Outside it was worse, speared under a burning sun,
unable to pretend that everything was normal, to sun
yourself and watch the skies, wait for the storm
to pass. Your impatience could not be housed
by an absence that knew no other form but silence.
Worse than sleeping was the waking dream,
finding yourself alone and standing in the garden,
looking around, naming what you see: garden,
grass, trees, bent flowers dying under the hot sun,
knowing you haven’t been away, just in a dream,
wishing to hell that something would change, the storm
might break, the children next door might assault the silence.
After a while you give up, go back inside the house.
After this summer of silences, you are primed to storm
the garden’s barricades and reach up to pull the sun
down out of the sky, into your fever dreams, your hollow house.
Heaven and Earth
Of course, we’ve seen it all before,
how stealthily the night advances
like the tide across the shore,
but this is something new. Chances
are that body and mind are out of sync,
caused by recent circumstances.
We watch the hours of daylight shrink,
try not to dwell on darker things;
it takes a form of doublethink
to welcome the blunt grief Winter brings;
debate a season’s fundamental worth
while heart freezes and soul sings.
There are more things in heaven and earth
than are dreamt of in our recent dearth.
Letting Go
In May you threw good money after bad:
food, shoes, a magic pen that wipes out stains.
Too long at home, uncertain, somewhat sad,
watched days drift by through dusty window panes.
Distracted for a while by phone, iPad –
how like a battery concentration drains.
A new way has arrived and you endure
with little choice, distracted and unsure.
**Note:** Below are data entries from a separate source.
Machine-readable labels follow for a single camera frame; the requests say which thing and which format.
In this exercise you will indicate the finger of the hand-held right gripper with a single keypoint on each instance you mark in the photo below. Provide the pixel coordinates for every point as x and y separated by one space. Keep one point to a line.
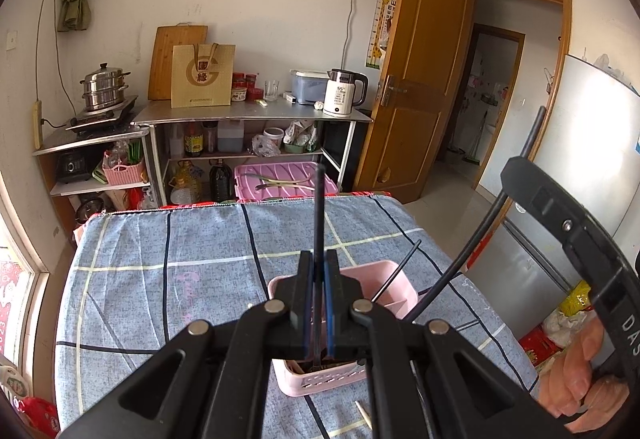
545 199

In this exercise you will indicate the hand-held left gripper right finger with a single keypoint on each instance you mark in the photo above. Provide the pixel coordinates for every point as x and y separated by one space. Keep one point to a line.
331 319

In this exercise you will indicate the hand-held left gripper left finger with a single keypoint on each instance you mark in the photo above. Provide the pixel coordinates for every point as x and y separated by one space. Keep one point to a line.
306 319

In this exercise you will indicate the pink plastic basket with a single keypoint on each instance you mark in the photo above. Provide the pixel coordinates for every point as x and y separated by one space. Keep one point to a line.
290 381

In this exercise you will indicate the beige chopstick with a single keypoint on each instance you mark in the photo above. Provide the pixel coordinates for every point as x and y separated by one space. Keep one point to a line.
364 414

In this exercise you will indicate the person's right hand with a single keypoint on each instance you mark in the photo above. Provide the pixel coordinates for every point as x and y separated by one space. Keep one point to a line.
575 369

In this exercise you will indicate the yellow plastic bag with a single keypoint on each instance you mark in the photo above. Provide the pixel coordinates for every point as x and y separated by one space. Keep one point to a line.
575 299

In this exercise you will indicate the grey refrigerator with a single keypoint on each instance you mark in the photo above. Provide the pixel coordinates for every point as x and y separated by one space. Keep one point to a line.
575 119

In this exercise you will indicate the red package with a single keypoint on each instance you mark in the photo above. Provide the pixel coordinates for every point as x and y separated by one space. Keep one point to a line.
540 346

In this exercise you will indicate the green scallion stalks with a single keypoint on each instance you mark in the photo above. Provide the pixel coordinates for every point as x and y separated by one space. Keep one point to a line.
280 182

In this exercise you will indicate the pink storage box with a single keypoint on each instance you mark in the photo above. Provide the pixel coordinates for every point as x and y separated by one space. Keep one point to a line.
245 194

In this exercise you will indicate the blue plaid tablecloth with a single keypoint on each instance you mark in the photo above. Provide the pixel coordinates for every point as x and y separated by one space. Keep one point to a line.
175 269

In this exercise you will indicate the dark liquid bottle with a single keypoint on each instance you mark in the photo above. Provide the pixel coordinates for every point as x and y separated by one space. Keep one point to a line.
220 181

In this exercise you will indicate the white plastic bag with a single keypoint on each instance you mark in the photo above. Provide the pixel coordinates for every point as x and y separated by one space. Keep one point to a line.
262 146

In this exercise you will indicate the wooden door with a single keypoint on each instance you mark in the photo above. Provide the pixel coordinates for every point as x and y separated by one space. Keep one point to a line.
420 69

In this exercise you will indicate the yellow oil bottle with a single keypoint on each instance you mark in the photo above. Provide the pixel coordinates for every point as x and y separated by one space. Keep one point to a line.
185 184

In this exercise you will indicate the crumpled snack packets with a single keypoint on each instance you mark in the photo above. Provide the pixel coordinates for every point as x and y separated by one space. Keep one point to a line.
300 134

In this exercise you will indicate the white round tub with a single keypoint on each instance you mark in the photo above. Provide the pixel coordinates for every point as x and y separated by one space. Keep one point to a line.
274 134

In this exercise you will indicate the soy sauce bottle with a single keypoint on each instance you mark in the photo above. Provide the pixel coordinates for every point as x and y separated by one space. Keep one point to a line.
193 141

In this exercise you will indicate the white electric kettle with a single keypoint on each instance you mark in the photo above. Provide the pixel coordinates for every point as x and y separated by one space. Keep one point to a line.
340 94

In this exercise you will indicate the clear plastic container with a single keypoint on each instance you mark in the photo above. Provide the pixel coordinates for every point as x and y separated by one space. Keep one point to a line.
307 89

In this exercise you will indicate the drinking glass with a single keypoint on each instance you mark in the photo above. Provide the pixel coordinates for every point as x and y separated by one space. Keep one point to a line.
271 91

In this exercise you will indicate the small pink woven basket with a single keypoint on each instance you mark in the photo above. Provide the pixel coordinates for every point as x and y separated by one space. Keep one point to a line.
122 174

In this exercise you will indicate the brown paper bag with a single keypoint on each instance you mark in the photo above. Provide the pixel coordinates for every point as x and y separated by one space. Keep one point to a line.
200 79

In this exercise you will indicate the wooden side shelf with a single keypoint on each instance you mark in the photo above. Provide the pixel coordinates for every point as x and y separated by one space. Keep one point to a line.
55 204

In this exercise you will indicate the black kitchen appliance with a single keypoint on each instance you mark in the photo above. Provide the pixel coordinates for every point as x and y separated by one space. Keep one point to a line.
70 166

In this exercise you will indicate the red plastic bag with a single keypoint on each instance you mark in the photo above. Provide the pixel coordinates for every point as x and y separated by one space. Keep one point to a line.
37 414

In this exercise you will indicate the black induction cooker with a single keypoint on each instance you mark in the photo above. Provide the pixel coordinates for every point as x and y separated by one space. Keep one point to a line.
100 119

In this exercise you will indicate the wooden cutting board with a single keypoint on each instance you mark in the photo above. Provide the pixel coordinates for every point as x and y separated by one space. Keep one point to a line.
165 64

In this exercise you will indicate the white green plastic bottle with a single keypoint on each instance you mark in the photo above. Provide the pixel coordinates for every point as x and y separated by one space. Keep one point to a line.
12 384

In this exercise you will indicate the red patterned rug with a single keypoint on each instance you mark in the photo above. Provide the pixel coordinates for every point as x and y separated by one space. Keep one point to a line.
6 299

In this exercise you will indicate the steel steamer pot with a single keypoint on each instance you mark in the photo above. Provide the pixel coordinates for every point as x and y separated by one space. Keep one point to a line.
102 89

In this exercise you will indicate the beige power strip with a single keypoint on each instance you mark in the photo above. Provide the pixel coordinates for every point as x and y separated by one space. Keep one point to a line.
36 129

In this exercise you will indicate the wooden door frame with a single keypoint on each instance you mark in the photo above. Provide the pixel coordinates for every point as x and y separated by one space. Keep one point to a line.
565 19

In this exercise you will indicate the giraffe wall poster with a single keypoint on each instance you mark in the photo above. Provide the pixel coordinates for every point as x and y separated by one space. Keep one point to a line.
381 29

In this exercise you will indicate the white wall switch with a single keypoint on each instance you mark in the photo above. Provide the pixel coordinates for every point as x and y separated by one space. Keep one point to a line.
11 40

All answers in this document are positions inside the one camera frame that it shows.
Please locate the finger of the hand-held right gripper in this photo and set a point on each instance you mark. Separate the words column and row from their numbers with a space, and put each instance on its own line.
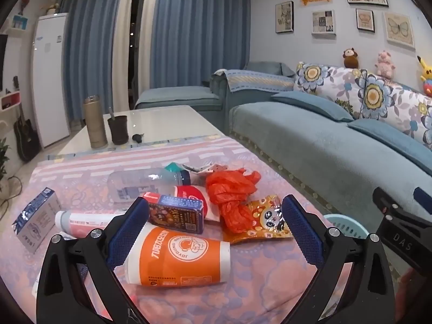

The summer passed and nothing seemed to change,
you formed a bond with absence, now distance
became the calculus of safety’s range.
Stumbling on the path of least resistance
when you moved at all, denying how strange
the world had grown, proceeding in a trance,
no longer able to remember when
you dreamed you had your old life back again.
September came, October following,
you opened up your eyes as from a sleep
and saw the dancing trees were fallowing;
oak, blackthorn, ash, elm, juniper and beech,
red, gold and bronze, the green leaf yellowing
to white. You knew such beauty could not keep;
the trees, despite their agitation, know
these colours are a sign they must let go.
The Future
The days roll by, the body stiff and sore,
you know you’re not old yet, but these mornings
follow endless sleepless nights, clear warnings
of one more battle lost within a war
with age that can’t be won. How can it be?
All things that live on earth succumb to time;
we grow to meet our best selves in our prime
before we bend to Nature’s tyranny.
But why should we give in without a fight,
as if foreknowledge of our death was news?
There is no knowing when that trap will spring
so let the end be always out of sight,
and faced with past or future always choose
the second one, whatever it might bring.